Source data:
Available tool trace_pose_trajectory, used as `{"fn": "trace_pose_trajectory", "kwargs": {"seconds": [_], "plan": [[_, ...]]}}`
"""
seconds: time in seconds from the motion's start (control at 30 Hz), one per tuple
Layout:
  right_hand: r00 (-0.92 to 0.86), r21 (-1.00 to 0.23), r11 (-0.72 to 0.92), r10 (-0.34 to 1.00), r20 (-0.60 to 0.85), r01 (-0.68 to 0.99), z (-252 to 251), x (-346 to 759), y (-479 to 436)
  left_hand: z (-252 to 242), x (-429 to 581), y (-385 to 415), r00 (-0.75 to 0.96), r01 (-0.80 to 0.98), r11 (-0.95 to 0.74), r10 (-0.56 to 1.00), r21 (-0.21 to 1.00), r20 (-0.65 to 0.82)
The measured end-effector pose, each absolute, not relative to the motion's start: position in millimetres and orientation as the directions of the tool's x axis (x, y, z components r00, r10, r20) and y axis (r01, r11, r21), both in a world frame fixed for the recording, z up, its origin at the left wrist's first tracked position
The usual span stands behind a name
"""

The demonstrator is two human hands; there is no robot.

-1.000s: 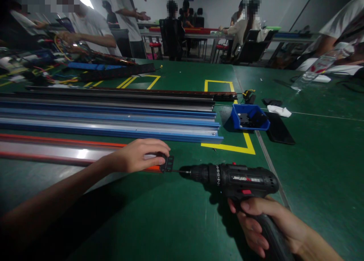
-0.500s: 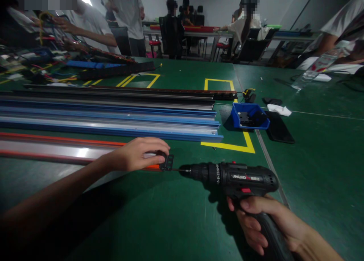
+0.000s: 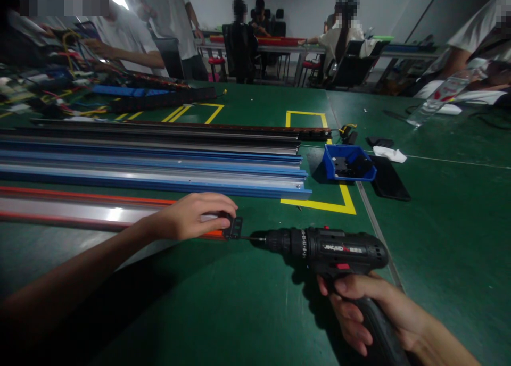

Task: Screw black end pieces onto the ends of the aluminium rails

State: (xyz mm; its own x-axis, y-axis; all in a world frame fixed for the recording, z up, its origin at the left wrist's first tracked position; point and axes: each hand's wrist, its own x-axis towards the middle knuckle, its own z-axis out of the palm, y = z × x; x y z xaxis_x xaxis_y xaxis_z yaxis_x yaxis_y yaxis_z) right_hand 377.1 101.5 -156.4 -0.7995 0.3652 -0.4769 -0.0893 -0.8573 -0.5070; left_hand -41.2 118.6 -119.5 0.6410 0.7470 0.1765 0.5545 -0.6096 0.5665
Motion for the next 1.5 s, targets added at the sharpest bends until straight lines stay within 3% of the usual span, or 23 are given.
{"fn": "trace_pose_trajectory", "kwargs": {"seconds": [0.9, 1.5], "plan": [[-0.776, -0.538, -0.837, 0.402, -0.487, -0.096, -166.0, 383.9, 100.4, -119.7, -40.9, 118.7, 0.639, 0.558, -0.608, 0.749, 0.566, 0.175], [-0.751, -0.5, -0.865, 0.359, -0.555, -0.043, -151.6, 373.3, 101.9, -117.8, -40.3, 118.2, 0.637, 0.558, -0.601, 0.752, 0.573, 0.169]]}}
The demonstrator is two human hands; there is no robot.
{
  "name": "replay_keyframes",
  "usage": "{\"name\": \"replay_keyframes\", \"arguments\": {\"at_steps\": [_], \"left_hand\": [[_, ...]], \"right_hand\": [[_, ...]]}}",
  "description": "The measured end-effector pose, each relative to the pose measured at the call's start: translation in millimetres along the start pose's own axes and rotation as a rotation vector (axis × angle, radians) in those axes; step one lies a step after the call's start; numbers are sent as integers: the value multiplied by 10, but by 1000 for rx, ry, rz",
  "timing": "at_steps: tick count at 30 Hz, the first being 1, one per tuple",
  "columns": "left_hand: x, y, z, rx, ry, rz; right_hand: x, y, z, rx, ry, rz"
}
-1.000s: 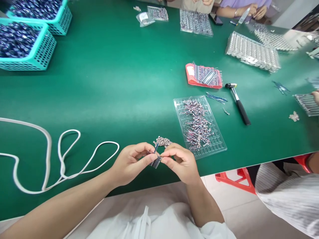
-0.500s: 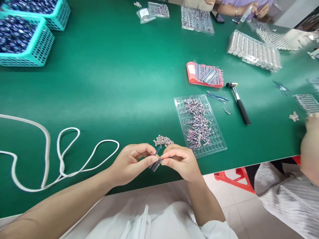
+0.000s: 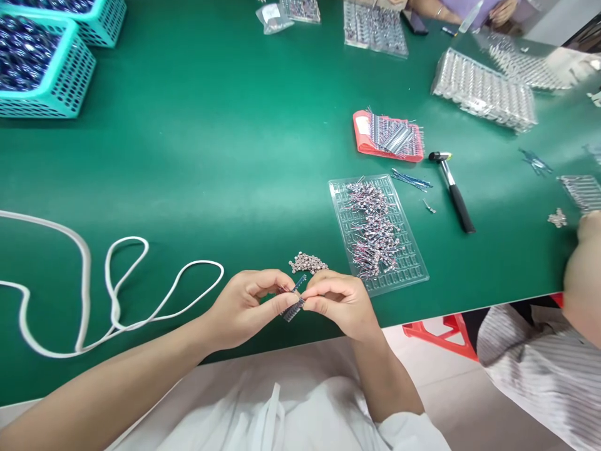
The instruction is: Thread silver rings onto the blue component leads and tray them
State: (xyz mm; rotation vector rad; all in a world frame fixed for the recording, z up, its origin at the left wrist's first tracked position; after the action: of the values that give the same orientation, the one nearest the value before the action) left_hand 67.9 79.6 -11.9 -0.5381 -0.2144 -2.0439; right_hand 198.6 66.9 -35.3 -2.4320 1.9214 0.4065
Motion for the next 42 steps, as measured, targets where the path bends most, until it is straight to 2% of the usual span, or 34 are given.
{"name": "replay_keyframes", "arguments": {"at_steps": [10,16,22,27,35,42], "left_hand": [[-9,-12,-3,64,13,41],[-22,-12,-14,58,17,40],[-80,-18,-153,285,-108,7],[-106,-11,-247,419,-211,-10],[-92,-47,-211,366,-163,47],[-121,-13,-229,419,-177,-5]], "right_hand": [[-10,-10,-84,74,-64,37],[-7,-19,-65,87,-35,40],[-43,2,-10,62,25,14],[-29,-24,37,53,19,-8],[-16,-76,31,94,11,44],[-17,-138,12,81,-15,143]]}}
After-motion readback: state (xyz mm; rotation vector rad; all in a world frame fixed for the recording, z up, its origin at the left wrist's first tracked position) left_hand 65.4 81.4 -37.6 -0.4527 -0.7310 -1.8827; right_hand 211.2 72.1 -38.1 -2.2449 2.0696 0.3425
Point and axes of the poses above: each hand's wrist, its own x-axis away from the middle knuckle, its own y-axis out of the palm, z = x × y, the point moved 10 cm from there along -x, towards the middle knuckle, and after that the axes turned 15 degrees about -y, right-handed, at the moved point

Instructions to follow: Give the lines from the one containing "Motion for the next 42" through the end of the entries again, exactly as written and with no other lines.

Exercise answer:
Motion for the next 42 steps, as measured, targets where the path bends most, until it is straight to 2% of the usual span, or 34 are given.
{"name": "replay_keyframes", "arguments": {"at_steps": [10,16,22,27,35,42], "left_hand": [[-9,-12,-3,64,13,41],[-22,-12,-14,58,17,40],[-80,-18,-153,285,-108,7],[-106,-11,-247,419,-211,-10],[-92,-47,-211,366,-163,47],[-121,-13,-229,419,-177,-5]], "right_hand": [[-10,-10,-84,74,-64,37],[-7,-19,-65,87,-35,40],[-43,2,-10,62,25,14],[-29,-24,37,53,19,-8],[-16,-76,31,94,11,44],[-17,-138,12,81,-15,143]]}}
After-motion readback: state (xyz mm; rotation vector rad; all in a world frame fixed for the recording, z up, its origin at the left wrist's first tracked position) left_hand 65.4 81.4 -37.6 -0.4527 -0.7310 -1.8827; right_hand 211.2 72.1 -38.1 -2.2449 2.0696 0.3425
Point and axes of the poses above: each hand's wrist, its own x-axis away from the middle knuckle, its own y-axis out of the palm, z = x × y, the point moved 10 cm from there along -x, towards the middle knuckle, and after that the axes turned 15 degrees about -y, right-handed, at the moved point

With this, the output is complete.